◆ **Directions**: In the records below, find the line that contains "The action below" and the line that contains "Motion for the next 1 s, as". Set down exactly those lines and every line between them, and nothing more.

Items from a dataset:

Content starts

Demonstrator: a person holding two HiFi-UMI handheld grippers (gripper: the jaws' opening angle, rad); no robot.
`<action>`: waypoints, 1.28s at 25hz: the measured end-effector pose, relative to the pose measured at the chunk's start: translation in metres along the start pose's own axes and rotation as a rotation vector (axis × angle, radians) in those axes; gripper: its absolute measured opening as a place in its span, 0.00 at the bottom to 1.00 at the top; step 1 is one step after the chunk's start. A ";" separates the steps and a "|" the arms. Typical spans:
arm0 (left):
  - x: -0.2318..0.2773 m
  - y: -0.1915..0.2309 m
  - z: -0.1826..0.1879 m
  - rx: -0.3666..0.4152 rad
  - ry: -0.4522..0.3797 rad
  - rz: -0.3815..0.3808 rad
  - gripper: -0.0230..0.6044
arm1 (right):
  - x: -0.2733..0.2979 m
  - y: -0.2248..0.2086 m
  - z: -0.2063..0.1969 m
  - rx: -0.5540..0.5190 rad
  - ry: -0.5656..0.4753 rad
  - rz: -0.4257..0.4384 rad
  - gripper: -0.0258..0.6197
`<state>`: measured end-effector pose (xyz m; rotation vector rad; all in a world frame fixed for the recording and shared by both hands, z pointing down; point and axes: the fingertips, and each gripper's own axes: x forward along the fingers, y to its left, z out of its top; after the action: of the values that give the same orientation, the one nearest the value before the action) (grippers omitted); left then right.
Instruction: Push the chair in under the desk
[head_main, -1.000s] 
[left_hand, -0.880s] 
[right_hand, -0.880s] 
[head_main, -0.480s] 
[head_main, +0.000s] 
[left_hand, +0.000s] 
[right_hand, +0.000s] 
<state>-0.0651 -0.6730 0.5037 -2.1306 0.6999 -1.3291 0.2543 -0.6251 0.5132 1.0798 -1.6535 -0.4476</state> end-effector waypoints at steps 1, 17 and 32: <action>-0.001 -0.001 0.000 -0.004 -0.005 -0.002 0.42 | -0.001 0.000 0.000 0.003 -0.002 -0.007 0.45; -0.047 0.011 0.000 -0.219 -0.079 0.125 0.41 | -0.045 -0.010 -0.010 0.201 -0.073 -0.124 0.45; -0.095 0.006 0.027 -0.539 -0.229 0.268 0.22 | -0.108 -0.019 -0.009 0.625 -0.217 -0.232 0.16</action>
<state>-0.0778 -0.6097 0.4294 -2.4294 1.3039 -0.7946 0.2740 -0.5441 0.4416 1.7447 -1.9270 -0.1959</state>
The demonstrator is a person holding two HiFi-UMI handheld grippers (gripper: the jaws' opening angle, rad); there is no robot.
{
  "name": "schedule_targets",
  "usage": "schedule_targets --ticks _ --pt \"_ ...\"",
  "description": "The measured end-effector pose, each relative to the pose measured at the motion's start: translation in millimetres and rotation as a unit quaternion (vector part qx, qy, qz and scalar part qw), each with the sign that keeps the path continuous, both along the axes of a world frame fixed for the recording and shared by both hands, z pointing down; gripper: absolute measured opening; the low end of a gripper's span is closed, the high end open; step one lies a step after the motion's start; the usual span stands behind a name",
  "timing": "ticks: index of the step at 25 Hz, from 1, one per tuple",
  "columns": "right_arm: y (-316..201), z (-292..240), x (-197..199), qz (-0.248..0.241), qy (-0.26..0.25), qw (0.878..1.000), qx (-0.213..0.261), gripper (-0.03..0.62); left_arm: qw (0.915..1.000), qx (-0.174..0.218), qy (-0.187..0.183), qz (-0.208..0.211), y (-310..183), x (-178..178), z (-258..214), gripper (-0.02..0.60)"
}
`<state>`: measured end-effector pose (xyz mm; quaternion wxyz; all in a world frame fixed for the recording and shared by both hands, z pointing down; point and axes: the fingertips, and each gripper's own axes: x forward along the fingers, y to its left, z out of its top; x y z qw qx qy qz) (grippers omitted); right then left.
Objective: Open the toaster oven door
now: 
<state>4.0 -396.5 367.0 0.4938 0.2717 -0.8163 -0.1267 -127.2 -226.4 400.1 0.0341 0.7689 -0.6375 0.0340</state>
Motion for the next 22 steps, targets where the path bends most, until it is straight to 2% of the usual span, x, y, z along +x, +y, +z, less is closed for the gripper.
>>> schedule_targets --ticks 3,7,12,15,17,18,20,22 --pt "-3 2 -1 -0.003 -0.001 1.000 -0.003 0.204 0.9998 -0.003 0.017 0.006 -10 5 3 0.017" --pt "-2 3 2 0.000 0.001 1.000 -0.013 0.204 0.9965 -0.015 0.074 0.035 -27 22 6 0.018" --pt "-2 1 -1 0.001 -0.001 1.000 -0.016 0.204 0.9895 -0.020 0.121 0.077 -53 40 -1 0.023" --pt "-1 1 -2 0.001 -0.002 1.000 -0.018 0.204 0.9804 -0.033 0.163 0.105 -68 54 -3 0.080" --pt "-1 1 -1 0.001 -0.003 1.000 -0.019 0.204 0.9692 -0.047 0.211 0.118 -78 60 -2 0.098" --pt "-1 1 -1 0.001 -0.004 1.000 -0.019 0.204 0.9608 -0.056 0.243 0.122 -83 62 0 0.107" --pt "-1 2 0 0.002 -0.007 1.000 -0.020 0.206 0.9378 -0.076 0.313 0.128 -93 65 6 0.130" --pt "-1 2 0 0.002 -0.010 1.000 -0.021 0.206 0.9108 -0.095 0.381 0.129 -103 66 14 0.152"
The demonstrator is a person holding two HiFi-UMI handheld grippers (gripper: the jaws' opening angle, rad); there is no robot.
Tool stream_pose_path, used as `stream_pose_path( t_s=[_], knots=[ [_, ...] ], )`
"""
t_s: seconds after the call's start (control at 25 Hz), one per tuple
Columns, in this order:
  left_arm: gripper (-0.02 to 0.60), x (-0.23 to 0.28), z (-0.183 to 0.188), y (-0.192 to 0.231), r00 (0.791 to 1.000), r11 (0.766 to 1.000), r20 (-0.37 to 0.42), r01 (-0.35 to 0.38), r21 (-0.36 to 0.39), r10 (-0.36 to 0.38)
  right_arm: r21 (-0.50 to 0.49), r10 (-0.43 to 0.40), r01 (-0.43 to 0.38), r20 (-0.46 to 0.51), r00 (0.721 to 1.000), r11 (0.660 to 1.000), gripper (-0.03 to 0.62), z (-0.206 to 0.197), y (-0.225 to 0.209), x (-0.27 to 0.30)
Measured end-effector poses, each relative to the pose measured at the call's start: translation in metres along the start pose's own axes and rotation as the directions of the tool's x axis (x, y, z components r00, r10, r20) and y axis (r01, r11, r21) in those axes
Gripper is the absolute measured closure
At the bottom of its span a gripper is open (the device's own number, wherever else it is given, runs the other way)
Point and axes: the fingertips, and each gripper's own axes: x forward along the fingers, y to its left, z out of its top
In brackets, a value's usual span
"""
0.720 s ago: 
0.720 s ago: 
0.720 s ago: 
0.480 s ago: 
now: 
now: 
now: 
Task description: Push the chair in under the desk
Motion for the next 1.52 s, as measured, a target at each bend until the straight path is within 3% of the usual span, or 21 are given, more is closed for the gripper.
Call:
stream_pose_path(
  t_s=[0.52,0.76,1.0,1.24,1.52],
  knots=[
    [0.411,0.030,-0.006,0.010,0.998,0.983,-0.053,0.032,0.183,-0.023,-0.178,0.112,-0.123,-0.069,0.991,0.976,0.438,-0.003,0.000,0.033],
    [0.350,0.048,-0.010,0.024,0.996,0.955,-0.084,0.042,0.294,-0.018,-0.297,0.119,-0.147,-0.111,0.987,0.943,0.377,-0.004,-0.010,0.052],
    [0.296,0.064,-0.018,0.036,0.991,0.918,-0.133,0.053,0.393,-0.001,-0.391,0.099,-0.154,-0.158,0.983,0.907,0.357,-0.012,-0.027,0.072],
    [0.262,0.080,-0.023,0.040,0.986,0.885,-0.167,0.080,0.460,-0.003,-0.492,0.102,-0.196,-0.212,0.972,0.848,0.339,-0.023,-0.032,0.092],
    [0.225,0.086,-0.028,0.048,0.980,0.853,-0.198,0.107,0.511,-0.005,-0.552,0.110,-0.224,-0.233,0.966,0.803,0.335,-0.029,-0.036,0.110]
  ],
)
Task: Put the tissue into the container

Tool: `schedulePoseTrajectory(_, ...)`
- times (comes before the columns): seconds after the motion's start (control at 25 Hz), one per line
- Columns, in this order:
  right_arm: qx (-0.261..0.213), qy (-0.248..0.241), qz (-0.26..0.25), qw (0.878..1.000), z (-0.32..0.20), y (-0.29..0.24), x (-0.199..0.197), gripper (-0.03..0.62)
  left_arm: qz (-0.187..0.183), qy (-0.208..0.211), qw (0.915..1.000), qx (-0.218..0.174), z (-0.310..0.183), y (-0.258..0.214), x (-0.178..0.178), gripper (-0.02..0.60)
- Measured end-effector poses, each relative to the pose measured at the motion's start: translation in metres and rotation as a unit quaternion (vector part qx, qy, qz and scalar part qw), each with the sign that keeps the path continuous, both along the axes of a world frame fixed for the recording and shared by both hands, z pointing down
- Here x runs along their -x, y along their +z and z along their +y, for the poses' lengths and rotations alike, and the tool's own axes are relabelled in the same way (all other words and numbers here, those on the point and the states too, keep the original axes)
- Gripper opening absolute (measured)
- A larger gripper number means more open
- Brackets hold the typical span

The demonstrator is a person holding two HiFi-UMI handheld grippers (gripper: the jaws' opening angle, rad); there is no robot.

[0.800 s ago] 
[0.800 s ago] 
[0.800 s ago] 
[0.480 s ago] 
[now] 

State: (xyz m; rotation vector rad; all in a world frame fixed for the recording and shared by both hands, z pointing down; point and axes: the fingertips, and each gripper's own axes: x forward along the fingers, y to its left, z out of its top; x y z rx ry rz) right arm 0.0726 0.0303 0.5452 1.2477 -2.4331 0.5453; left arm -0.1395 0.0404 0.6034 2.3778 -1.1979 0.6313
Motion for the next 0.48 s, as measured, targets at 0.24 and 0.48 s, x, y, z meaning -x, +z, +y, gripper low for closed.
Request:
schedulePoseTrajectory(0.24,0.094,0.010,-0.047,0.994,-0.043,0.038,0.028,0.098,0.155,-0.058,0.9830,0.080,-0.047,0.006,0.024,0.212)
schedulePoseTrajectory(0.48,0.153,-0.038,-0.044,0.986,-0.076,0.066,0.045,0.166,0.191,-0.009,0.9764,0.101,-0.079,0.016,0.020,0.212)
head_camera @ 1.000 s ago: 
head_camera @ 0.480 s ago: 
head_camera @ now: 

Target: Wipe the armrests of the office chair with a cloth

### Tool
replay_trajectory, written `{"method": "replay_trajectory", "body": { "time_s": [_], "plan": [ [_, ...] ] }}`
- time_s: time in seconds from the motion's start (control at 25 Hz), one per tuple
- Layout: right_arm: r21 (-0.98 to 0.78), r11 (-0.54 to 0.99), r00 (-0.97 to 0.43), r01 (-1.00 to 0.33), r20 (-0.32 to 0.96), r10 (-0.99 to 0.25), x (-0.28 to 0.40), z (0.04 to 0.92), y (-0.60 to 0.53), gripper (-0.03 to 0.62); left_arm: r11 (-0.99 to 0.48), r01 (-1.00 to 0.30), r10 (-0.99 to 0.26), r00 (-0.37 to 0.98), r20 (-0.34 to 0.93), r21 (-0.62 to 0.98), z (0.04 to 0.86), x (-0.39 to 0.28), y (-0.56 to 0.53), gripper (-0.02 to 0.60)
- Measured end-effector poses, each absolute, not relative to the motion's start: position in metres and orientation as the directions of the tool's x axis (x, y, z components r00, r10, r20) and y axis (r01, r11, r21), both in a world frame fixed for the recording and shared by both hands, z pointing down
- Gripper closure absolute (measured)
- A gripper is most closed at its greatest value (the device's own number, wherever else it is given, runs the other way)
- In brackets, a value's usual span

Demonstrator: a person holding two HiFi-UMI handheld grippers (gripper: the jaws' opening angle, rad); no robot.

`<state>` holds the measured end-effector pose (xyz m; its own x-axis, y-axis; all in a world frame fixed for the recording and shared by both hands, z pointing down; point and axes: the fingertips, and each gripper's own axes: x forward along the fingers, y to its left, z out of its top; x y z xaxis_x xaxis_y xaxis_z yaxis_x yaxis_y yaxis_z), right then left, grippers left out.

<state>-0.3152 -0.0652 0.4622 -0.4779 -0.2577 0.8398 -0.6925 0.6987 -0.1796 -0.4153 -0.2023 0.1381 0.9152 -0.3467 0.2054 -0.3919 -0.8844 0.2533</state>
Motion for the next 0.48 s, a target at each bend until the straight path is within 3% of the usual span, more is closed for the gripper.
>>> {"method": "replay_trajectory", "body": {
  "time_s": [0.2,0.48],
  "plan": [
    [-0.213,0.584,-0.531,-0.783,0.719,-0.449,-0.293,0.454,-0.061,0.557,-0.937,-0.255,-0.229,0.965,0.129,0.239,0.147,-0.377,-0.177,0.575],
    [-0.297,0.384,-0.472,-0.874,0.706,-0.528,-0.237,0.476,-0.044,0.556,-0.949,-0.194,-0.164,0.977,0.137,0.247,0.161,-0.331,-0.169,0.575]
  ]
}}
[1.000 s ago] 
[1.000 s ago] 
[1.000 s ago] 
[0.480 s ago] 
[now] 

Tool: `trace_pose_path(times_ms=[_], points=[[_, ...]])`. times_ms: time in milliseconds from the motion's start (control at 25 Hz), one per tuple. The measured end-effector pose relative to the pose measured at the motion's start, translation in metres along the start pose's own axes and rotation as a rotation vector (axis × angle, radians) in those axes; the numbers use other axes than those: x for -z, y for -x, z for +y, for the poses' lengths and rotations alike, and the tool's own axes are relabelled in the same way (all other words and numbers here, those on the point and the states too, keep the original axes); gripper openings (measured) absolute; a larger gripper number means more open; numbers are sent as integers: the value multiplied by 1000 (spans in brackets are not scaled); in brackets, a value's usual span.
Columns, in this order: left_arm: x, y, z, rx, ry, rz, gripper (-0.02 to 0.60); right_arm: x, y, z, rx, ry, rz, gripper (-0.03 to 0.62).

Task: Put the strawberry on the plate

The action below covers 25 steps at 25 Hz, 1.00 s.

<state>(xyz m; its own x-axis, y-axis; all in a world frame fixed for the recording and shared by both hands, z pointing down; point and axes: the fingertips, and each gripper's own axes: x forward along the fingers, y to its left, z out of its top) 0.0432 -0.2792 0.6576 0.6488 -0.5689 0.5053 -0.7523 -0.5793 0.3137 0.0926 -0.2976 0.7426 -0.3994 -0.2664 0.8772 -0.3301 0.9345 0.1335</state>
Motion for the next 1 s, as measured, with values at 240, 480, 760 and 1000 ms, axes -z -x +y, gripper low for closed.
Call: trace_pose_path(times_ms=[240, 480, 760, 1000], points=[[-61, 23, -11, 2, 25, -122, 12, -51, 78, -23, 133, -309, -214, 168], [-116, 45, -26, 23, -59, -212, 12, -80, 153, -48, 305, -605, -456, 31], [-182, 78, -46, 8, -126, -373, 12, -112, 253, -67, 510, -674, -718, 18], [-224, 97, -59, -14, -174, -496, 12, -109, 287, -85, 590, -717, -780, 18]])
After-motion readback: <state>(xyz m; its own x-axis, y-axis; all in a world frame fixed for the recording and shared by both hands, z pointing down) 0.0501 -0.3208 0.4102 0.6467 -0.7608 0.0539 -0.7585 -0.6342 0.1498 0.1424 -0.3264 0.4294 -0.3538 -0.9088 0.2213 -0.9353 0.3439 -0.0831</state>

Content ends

◆ **Exercise solution**:
The action below covers 25 steps at 25 Hz, 1.00 s.

<state>(xyz m; its own x-axis, y-axis; all in a world frame fixed for the recording and shared by both hands, z pointing down; point and axes: the fingertips, and each gripper's own axes: x forward along the fingers, y to its left, z out of its top) 0.0432 -0.2792 0.6576 0.6488 -0.5689 0.5053 -0.7523 -0.5793 0.3137 0.0926 -0.2976 0.7426 -0.3994 -0.2664 0.8772 -0.3301 0.9345 0.1335</state>
Motion for the next 1 s, as measured, with values at 240, 480, 760 and 1000 ms, axes -z -x +y, gripper low for closed.

This concludes the response.